Stored items from a collection:
+++++

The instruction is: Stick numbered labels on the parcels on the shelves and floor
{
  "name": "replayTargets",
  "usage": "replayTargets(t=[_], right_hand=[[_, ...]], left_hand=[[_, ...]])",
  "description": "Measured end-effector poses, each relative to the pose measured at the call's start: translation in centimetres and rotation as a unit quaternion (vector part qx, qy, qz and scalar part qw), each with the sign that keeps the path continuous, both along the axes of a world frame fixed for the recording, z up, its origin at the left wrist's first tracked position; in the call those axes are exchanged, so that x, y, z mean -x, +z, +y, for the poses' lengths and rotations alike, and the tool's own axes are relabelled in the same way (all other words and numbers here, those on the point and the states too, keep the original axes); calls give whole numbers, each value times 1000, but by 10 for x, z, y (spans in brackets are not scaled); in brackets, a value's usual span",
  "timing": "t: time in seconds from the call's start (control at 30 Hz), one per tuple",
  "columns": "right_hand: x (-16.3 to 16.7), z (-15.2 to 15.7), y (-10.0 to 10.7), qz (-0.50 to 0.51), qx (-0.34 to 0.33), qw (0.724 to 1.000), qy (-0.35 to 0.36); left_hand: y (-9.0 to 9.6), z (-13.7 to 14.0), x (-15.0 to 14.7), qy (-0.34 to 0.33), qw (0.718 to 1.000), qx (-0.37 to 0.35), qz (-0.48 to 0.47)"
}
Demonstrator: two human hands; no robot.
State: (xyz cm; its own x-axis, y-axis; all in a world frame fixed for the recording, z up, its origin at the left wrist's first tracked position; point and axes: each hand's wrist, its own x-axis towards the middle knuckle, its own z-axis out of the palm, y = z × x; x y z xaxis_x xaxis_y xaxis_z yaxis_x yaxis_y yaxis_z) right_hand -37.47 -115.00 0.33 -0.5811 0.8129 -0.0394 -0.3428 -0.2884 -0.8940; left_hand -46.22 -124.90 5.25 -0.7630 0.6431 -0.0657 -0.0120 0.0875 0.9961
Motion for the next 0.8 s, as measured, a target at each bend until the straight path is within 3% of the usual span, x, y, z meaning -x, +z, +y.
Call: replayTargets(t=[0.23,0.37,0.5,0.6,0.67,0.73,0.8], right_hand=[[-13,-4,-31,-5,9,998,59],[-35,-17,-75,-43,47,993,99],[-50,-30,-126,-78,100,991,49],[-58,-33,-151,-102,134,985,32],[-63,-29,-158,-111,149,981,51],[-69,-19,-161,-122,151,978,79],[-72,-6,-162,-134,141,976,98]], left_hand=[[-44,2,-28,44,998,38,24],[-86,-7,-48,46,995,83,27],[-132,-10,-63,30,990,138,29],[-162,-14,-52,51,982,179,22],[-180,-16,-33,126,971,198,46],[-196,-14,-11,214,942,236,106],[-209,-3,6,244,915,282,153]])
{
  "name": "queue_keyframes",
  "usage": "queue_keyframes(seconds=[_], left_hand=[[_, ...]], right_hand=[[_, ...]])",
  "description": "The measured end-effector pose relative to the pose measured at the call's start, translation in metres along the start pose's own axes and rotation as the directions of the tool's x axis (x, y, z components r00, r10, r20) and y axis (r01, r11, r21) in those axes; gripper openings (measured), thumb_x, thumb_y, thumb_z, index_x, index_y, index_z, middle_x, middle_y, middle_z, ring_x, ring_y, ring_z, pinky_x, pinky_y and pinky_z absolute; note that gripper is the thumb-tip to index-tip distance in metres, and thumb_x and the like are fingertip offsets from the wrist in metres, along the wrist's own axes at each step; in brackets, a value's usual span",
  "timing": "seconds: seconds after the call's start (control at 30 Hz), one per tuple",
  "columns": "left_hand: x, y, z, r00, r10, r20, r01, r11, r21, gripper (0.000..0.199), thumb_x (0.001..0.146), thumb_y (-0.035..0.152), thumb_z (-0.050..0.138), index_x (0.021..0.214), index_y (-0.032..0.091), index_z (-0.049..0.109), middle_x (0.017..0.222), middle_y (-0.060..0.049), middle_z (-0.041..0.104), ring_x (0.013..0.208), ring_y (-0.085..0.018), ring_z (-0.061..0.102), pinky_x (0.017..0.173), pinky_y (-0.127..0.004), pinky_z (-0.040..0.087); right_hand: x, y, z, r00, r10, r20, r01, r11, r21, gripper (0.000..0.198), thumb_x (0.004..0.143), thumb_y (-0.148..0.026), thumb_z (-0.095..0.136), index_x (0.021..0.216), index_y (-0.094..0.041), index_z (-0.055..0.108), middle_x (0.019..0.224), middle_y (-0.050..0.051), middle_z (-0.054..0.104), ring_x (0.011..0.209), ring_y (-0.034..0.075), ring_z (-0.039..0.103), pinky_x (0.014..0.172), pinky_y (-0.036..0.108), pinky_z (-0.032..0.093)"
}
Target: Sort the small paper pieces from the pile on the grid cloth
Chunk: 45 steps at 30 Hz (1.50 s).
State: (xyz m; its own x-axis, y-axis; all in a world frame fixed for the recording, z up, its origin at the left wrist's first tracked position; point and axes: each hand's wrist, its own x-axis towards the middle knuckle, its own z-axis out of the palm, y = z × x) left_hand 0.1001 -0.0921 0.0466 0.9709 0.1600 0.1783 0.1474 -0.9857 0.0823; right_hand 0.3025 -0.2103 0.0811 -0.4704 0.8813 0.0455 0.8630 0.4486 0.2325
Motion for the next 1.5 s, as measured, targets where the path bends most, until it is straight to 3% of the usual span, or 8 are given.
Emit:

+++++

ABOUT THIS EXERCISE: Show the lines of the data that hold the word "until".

WRITTEN ANSWER:
Motion for the next 0.8 s, as measured, a target at each bend until the straight path is within 3% of the usual span, x, y, z meaning -x, +z, +y.
Motion for the next 1.5 s, as measured, targets where the path bends most, until it is straight to 3% of the usual span, or 8 are given.

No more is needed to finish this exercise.